Information supplied -
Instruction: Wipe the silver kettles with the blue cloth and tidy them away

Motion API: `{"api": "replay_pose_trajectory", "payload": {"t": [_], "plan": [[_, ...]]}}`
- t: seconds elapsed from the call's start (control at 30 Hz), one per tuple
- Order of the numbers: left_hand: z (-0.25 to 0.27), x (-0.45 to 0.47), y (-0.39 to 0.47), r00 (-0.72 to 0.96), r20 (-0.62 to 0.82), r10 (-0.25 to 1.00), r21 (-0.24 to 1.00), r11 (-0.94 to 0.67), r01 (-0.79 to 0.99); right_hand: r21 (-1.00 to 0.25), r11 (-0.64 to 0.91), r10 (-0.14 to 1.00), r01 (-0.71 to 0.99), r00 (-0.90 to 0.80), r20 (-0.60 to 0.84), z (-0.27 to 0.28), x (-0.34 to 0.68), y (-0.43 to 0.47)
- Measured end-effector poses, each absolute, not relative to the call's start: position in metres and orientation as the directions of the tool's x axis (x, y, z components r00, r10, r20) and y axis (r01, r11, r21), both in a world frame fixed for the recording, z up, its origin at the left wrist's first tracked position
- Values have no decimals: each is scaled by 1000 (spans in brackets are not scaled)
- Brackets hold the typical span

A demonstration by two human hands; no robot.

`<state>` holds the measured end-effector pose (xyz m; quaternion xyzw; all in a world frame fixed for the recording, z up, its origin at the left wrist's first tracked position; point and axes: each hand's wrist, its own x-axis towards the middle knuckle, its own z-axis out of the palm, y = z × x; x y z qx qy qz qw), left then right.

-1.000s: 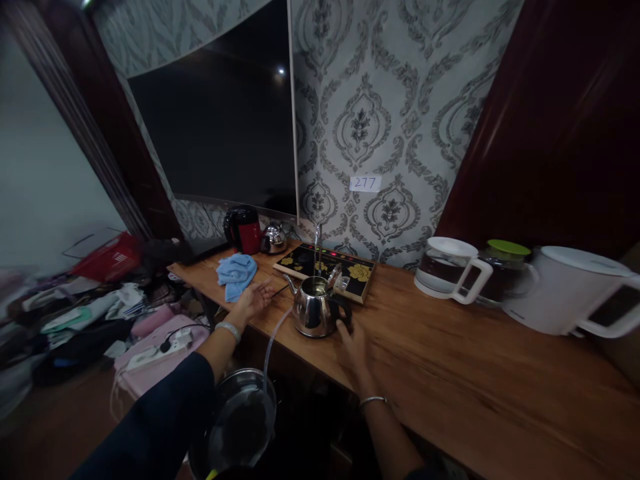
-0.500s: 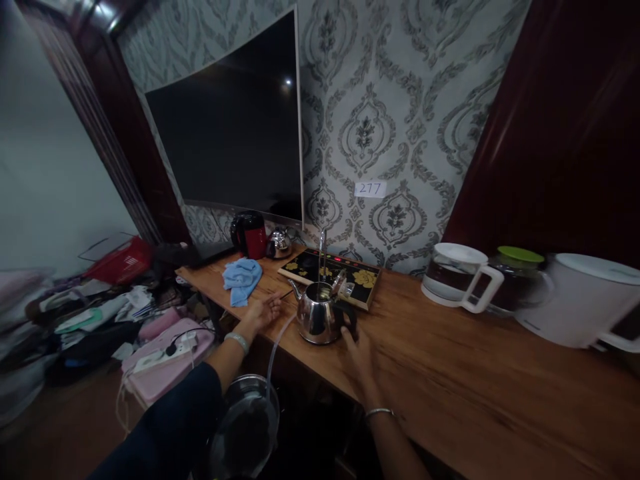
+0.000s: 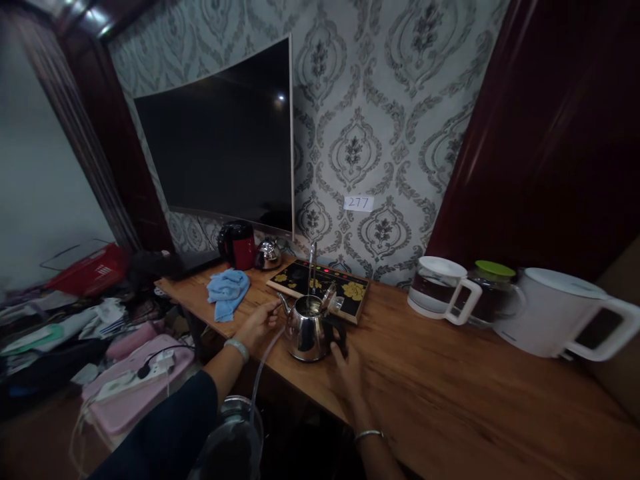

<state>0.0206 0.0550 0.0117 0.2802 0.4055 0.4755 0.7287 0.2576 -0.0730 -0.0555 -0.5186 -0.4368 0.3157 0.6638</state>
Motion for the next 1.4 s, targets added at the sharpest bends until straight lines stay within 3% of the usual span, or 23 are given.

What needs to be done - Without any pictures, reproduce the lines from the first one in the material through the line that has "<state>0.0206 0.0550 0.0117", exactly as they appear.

Solved exercise -
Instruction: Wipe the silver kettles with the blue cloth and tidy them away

Motion API: `{"api": "replay_pose_trajectory", "payload": {"t": [_], "plan": [[_, ...]]}}`
- t: seconds elapsed from the call's start (control at 30 Hz), one per tuple
- Order of the numbers: left_hand: z (-0.25 to 0.27), x (-0.45 to 0.47), y (-0.39 to 0.47), r00 (-0.72 to 0.96), r20 (-0.62 to 0.82), r10 (-0.25 to 1.00), r21 (-0.24 to 1.00), r11 (-0.94 to 0.67), r01 (-0.79 to 0.99); right_hand: r21 (-1.00 to 0.25), r11 (-0.64 to 0.91), r10 (-0.14 to 1.00), r01 (-0.71 to 0.99), r00 (-0.90 to 0.80), r20 (-0.60 to 0.84), z (-0.27 to 0.28), x (-0.34 to 0.68), y (-0.43 to 0.47)
- Measured end-effector poses, each absolute, not relative to the call's start: position in metres and orientation as the directions of the tool's x axis (x, y, z components r00, r10, r20) and y axis (r01, r11, r21), both in a world frame fixed for the recording, z up, its origin at the left wrist's first tracked position
- Values have no decimals: each is scaled by 1000 (spans in brackets are not scaled)
- Brackets hold the typical span

A demonstration by two human hands; no robot.

`<state>` holds the measured end-effector pose (xyz m; quaternion xyzw; all in a world frame fixed for the recording, z up, its origin at the left wrist's first tracked position; point and axes: each hand's wrist, its own x-axis towards the middle knuckle, its own z-axis out of the palm, y = z × x; x y z qx qy qz qw), left then right.

-1.000s: 
-0.500s: 
+0.000s: 

<state>0.0206 0.0550 0.0117 0.2802 0.4055 0.4755 0.7287 0.2576 -0.0730 -0.0555 -0.5186 -0.4368 0.3157 0.6638</state>

What this exercise required is now done.